**YOUR ASSIGNMENT:**
Report each line of the data that includes the word "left".

*****

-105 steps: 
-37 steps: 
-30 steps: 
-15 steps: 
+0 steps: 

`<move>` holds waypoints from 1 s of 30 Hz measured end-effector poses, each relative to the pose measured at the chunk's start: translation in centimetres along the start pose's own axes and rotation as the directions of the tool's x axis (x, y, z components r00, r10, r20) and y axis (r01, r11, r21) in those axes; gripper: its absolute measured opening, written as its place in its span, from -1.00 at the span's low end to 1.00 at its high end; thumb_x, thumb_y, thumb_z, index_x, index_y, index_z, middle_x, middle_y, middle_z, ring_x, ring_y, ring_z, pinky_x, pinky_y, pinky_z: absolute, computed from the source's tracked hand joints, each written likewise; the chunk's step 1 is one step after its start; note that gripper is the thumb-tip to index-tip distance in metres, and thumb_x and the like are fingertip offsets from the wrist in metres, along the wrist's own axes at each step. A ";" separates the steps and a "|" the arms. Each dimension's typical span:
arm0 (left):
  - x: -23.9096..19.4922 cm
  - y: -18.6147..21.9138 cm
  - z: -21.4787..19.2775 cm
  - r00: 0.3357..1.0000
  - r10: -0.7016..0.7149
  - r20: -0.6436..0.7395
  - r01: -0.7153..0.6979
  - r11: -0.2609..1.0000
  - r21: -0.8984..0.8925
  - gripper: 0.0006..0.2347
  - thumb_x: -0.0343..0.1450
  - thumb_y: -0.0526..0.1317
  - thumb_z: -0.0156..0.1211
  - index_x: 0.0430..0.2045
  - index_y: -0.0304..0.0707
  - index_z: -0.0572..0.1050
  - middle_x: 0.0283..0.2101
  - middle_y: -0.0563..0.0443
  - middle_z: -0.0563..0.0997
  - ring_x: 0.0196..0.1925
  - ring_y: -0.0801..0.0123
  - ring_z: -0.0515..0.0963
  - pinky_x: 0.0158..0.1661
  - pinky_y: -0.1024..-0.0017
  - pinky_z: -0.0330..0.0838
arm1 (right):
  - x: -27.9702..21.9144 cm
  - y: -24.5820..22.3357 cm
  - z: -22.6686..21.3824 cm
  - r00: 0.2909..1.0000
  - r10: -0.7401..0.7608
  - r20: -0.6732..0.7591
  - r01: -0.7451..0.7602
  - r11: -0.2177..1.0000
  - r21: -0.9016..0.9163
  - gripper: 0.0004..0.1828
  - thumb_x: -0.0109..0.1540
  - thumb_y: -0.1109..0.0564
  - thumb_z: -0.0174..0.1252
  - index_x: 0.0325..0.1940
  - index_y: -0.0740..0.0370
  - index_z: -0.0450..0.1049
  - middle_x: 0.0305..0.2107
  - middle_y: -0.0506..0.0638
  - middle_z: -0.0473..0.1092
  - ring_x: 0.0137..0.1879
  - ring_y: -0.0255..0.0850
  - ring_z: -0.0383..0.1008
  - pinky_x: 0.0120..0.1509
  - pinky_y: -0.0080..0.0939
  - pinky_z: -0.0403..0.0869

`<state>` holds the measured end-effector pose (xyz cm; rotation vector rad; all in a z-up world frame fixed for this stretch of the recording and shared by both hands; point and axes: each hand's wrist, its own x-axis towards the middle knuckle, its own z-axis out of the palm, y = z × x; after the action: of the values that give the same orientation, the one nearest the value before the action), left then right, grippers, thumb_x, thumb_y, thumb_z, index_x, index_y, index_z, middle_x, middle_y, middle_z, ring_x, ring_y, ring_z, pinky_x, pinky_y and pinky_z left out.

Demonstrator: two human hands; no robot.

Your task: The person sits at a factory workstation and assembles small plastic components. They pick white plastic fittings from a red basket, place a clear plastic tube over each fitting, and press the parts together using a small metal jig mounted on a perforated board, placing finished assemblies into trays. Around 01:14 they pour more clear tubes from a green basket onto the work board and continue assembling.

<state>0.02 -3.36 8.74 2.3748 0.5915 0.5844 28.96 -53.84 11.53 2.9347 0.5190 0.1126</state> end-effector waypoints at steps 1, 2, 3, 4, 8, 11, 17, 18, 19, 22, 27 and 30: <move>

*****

**EXERCISE SOLUTION:**
arm0 (left):
`<state>` holds the measured end-effector pose (xyz cm; rotation vector rad; all in a z-up world frame fixed for this stretch of the recording and shared by both hands; point and axes: each hand's wrist, its own x-axis towards the middle knuckle, its own z-axis out of the palm, y = z × x; after the action: of the values that give the same orientation, the one nearest the value before the action), left then right, grippers, thumb_x, thumb_y, thumb_z, index_x, index_y, index_z, middle_x, middle_y, middle_z, ring_x, ring_y, ring_z, pinky_x, pinky_y and pinky_z left out.

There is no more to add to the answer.